KAILUA-KONA >> An appeals court has ruled that about 50 Hawaii businesses with permits to catch fish bound for aquariums do not need environmental assessments to receive the state permits allowing them to collect the fish.
Environmentalists in 2012 filed a lawsuit demanding the assessments. They say too many fish are taken from Hawaii’s reefs and many do not survive their trips for sale to aquarium owners.
But the Intermediate Court of Appeals ruled Wednesday that commercial collectors of fish destined for aquariums are not involved in the type of business requiring environmental assessments, like construction companies that build structures on land, West Hawaii Today reported on Friday.

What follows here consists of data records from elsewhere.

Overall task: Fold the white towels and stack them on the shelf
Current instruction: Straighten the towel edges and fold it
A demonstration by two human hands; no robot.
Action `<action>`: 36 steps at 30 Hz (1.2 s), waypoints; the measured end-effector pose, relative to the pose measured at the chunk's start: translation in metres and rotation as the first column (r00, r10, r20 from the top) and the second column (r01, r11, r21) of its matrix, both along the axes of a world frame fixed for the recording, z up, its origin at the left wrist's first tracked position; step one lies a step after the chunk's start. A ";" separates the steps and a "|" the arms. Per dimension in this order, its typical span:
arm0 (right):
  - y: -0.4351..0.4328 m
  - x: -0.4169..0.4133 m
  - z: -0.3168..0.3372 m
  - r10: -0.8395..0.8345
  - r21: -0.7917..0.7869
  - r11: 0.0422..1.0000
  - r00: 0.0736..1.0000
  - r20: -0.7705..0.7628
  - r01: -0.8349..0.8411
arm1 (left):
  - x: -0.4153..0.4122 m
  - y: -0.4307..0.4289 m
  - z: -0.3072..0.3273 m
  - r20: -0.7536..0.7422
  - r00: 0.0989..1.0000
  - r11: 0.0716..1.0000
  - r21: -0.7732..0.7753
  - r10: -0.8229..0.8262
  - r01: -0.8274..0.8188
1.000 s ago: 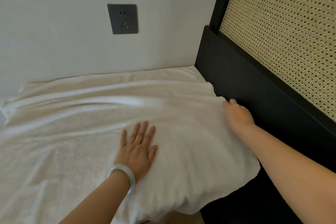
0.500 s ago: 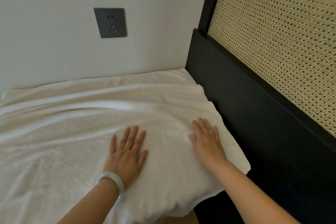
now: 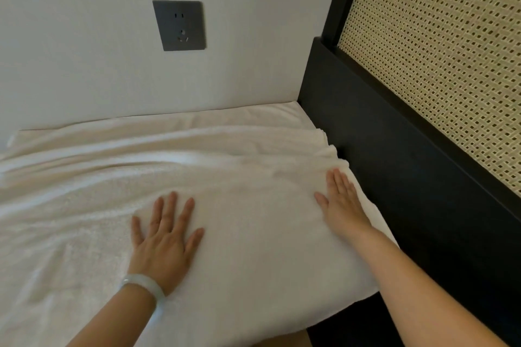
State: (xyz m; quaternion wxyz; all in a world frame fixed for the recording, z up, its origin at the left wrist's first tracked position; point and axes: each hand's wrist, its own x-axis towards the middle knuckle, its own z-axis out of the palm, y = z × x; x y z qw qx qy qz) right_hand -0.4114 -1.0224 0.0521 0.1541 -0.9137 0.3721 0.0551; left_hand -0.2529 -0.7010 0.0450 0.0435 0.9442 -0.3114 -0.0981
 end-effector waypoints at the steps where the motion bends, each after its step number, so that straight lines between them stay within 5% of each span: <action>1: -0.007 0.008 0.003 0.022 0.011 1.000 1.000 0.001 -0.022 | 0.003 -0.003 0.000 -0.002 1.000 1.000 0.003 0.012 -0.012; 6: -0.009 0.020 0.018 0.081 0.058 0.995 0.996 0.043 -0.083 | 0.016 -0.009 0.003 -0.011 0.998 0.998 0.012 0.059 -0.059; 10: 0.018 -0.024 0.004 -0.023 -0.122 0.992 0.996 0.084 0.034 | 0.017 -0.006 0.000 -0.007 0.998 0.998 0.017 0.068 -0.068; 15: 0.006 -0.047 0.008 -0.040 0.005 0.999 0.996 0.083 0.040 | 0.018 -0.006 -0.001 -0.003 0.998 0.998 0.014 0.069 -0.069; 20: -0.001 -0.048 0.023 -0.083 -0.388 0.918 0.996 0.014 0.082 | 0.016 -0.011 0.003 -0.041 0.996 0.997 0.038 0.073 -0.072; 26: 0.004 -0.046 0.032 -0.129 -0.408 0.910 0.986 -0.103 0.077 | -0.022 -0.036 0.007 0.003 0.996 0.996 -0.023 -0.084 0.084; 32: 0.003 -0.053 0.040 -0.015 -0.445 0.895 0.998 0.054 0.038 | -0.038 -0.047 0.004 -0.032 0.995 0.995 -0.003 -0.095 0.095; 36: -0.002 -0.066 0.045 0.047 -0.597 0.794 0.991 -0.128 -0.115 | -0.040 -0.045 0.005 -0.033 0.994 0.994 0.025 -0.104 0.105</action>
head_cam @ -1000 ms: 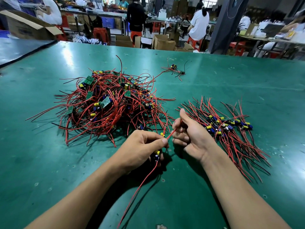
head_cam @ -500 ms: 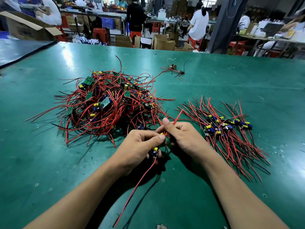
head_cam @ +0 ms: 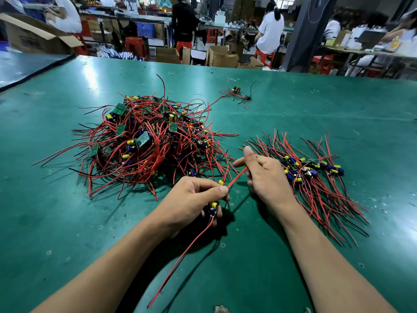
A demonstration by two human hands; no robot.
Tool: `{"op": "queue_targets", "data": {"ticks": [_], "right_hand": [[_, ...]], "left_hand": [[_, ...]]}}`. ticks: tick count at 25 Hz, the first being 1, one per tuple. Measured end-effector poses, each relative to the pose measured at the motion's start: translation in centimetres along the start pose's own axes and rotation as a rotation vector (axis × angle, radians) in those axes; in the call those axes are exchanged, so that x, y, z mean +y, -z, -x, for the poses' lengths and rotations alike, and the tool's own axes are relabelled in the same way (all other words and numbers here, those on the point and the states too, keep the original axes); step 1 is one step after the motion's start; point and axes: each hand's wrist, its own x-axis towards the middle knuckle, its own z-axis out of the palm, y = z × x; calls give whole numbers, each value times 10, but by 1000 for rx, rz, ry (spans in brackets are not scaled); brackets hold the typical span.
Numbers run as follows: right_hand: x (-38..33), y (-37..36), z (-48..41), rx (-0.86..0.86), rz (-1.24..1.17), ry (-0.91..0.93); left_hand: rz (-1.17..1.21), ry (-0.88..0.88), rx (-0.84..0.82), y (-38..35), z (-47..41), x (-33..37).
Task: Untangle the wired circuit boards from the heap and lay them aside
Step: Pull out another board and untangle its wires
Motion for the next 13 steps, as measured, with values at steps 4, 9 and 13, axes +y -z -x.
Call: {"op": "queue_targets", "data": {"ticks": [4, 9, 13], "right_hand": [[-11, 1, 2, -86, -358, -254], [-14, -5, 11, -160, -297, -254], [-22, -11, 17, -167, -215, -194]], "left_hand": [[96, -5, 100, -3, -3, 0], [319, 55, 132, -2, -8, 6], [311, 63, 97, 1, -6, 7]]}}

Mandating environmental assessments for the aquarium fish permit holders “would create an unreasonable, impractical and absurd result,” said the opinion written by Judge Katherine G. Leonard.

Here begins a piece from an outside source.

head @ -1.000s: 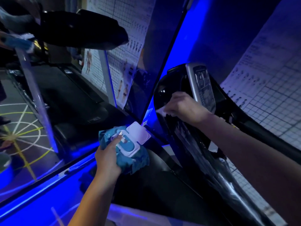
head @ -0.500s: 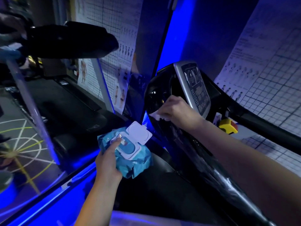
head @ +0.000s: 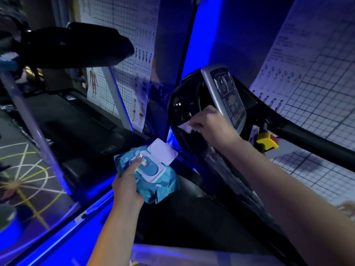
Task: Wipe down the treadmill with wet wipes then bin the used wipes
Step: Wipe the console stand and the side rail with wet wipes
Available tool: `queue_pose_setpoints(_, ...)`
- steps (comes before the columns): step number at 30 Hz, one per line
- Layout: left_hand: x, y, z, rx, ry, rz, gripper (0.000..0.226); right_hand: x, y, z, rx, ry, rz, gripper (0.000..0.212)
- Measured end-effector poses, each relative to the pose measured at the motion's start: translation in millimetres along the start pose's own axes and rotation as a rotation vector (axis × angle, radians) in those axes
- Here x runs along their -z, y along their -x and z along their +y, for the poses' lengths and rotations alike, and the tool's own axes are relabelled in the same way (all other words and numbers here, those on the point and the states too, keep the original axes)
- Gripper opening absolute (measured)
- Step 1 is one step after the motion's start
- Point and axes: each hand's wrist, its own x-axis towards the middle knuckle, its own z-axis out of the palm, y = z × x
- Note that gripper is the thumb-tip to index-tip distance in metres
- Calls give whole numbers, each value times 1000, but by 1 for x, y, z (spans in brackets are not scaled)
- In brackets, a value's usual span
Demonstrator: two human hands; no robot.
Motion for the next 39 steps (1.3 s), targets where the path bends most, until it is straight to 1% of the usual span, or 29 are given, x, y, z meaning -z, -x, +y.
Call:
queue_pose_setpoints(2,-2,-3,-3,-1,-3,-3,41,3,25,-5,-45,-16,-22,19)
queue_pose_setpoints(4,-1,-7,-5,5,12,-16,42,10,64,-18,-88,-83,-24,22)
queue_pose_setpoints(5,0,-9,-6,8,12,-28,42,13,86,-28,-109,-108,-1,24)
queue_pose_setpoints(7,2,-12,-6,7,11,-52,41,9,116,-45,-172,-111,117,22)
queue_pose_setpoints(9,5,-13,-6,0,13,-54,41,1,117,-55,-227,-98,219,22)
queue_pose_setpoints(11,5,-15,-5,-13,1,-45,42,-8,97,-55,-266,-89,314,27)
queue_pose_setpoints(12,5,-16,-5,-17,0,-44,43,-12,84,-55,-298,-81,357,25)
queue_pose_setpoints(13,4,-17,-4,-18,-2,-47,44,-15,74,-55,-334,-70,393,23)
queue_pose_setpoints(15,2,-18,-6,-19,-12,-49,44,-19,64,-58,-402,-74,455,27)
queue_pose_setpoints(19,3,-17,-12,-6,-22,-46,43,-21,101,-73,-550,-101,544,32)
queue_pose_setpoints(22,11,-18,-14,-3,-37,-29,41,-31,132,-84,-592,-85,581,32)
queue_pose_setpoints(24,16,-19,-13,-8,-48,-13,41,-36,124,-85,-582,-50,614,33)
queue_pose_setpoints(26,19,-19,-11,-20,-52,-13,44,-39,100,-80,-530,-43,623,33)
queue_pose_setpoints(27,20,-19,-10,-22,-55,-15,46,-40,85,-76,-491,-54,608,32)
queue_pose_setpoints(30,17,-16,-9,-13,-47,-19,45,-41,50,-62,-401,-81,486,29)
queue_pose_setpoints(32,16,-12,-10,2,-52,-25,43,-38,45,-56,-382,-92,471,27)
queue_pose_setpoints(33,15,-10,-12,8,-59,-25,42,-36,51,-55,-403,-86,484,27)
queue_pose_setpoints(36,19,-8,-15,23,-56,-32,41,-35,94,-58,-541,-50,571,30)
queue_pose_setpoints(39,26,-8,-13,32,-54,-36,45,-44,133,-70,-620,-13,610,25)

Hawaii’s so-called “aquarium fish collectors” already report details of their catches to the Department of Land and Natural Resources.
Environmentalists who filed the lawsuit will probably appeal it to Hawaii’s Supreme Court, said Summer Kupau-Odo, a lawyer with the Earthjustice environmental law group.
“It’s obviously not working,” Kupau-Odo said of regulations. “They’re obviously not utilizing all the tools they have to protect the environment.”
David Dart, an aquarium fish collector, said he was pleased with the ruling. He said existing regulations work and that the western Hawaii fisheries that supply 70 percent the state’s fish destined for aquariums are sustainable.
Environmentalists opposed to aquarium fish want to shut down the business and “keep hitting us from different angles,” Dart said. “They have a personal bias against keeping a fish as a pet.”
The state attorney general’s office, which represented the Department of Land and Natural Resources, was pleased with the outcome of the case, said spokesman James Walther.